- _EXERCISE PROMPT_: Your answer should be one number: how many lines of the data include the string "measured"?

- _SUPPLIED MATERIAL_:
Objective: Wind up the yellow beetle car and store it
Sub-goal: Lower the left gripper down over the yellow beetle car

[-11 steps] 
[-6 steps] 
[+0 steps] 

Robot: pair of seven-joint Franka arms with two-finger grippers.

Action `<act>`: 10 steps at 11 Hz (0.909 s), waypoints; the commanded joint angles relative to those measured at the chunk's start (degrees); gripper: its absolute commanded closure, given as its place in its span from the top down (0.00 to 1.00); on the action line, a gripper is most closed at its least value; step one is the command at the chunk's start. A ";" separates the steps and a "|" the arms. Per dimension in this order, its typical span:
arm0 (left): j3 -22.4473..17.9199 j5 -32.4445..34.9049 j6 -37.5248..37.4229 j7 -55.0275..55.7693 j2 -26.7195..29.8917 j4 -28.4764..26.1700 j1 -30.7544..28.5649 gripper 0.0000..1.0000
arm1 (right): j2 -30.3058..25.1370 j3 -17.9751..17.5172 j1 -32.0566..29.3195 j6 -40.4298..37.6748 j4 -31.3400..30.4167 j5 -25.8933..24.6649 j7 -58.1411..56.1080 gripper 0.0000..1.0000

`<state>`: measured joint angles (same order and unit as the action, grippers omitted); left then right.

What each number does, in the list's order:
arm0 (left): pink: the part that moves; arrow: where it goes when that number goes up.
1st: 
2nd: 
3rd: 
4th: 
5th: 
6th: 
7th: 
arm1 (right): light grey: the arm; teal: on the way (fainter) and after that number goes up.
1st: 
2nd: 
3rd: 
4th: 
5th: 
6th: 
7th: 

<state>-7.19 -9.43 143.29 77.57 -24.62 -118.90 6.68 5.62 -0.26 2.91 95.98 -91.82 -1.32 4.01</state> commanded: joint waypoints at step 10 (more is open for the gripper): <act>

- _EXERCISE RESULT_: 2